Storm Faerywolf: “Ecstasy and the Craft“
Sometimes a column is just incredible prose. Word for word, this might be the most moving thing I read this year, a column that led me to think deeply about my own approach to the Craft. Rereading the opening passage now, I’m swept back into a flood of memories of drums and dancing and ecstasy, and it’s like discovering I am a Witch all over again.
Sheri Barker: “Midnight Musings and the Round-Bellied Bowl“
What I love about Sheri’s work is that it’s exceedingly tactile, grounded not just in a specific place, but in specific plants, animals, even movements through the world. “I process one bundle of herbs at a time, slowly stripping dried leaves from stems and crushing large leaves into smaller pieces,” she writes. “Those actions released rich, fragrant aromas that transported me away from the chilly night to warm days when I had my hands in the soil, working in my gardens, immersed in earth, air, water, and fire.” In this piece she connects those singular movements to the larger world, showing that one’s own soul-work is not a retreat from greater problems but one part of responding to them.

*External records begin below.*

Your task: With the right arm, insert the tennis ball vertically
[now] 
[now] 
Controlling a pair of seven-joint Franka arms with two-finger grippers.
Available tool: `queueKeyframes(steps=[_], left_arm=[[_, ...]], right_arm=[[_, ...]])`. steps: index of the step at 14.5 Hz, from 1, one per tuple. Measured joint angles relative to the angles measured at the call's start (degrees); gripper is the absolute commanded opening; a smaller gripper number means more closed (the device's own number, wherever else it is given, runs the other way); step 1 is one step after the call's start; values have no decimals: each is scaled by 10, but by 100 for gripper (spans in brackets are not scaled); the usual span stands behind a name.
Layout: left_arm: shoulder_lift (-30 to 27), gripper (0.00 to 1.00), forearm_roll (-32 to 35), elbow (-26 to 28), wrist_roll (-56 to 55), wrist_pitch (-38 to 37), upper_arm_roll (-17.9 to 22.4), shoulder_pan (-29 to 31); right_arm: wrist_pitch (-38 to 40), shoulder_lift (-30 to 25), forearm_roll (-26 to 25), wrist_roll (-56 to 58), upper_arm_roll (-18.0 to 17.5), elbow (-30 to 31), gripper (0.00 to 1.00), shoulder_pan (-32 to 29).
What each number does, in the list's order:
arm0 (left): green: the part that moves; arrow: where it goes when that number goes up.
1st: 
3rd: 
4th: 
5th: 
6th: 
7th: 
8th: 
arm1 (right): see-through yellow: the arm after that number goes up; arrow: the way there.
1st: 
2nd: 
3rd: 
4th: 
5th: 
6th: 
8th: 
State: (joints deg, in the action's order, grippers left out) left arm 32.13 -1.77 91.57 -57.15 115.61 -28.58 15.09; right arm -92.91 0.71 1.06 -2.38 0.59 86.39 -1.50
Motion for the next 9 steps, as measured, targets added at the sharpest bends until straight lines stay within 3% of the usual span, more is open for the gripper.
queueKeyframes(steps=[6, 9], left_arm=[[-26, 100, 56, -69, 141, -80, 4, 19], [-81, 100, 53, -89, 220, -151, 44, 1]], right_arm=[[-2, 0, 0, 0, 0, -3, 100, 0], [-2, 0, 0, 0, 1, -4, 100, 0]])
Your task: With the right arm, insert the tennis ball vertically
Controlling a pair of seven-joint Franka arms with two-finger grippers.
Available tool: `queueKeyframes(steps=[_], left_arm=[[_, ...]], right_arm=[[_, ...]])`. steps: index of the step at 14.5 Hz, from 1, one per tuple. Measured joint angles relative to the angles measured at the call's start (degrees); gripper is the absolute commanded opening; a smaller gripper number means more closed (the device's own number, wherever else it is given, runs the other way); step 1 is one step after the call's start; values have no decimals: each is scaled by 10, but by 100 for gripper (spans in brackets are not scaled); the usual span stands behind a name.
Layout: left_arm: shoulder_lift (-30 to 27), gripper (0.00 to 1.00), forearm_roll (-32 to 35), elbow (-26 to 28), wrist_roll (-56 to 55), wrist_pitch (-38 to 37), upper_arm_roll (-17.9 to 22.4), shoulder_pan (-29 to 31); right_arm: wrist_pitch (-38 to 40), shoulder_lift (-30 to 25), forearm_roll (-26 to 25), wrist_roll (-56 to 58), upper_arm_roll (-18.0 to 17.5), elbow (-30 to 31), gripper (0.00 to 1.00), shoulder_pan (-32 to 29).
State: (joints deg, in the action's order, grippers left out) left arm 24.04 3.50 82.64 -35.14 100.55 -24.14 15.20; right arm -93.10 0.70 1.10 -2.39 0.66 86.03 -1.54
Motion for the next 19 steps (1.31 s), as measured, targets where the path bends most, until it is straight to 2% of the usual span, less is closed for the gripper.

Karl Seigfried: “An Urban Heathen in an Urban Forest“
If there’s a theme in my favorite pieces from this year of The Wild Hunt, it’s that much of our best work comes from being rooted in place. As Pagans, exploring our connection to a specific landscape will always be a great source for inspiration and ideas. Karl’s article on the forest within the city of Chicago shows there is no contradiction in looking for a connection to nature within the bounds of a great city, that there is magic to be had everywhere we care to look.
And a few more favorites
I had two projects I wanted to work on in 2023 for the weekend section. First, I wanted to reach out to new guest writers and publish new perspectives in our pages. We have had some great success here. I’m still crowing (get it? birds!) about publishing a guest piece from National Geographic’s Christian Cooper, as well as fun and heartfelt pieces from writers like Diana Helmuth and Lauren Parker, the latter of whom braved the depths of WitchTok on our behalf. I also enjoyed work by Sprocket Wagner and SianLuc Heart, who brought TWH some articles that I could never have predicted this year.
Perhaps my favorite article of all this year, though, is from Siobhan Ball, who gave us an article that appears at first to be a simple recipe for spiced tea and mead, but turns out to be a quietly devastating contemplation of our role as Pagans in the globalized economy. “The world we live in is a miracle that’s killing us all” is the best strand of words I’ve published this year.
The second project I launched this year is Classics of Pagan Cinema, our retrospective film review series that aims to establish a canon of essential films with Pagan themes. The aforementioned Meg Elison has been killing it with this series, with dynamite entries on films like The Craft, Eye of the Devil, and even Terry Pratchett’s Hogfather, among others. I did save The Wicker Man for myself, though – call it the editor’s prerogative. By all accounts, Classics of Pagan Cinema has been very well-recieved by our readers, and I can’t wait to publish more of them in 2024.
As for me: although I “retired” from my own column at the end of last year, I have actually written more articles for TWH than I did in 2022, though mostly news rather than the columns I used to write. That said, I did write one column in my old style this year, “An Emperor in Bronze and a Satyr in Gold,” and it was good enough that an old creative writing professor of mine reached out to say he liked it, which is really all any of us can ask for in this life.
Onward and upward
And with that, let’s close the books on a great year for writing in The Wild Hunt. Thank you to all of our writers to offering such great work, and even moreso, thank you to our readers for reading, sharing, discussing, and supporting that work.
Happy new year, and see you again tomorrow.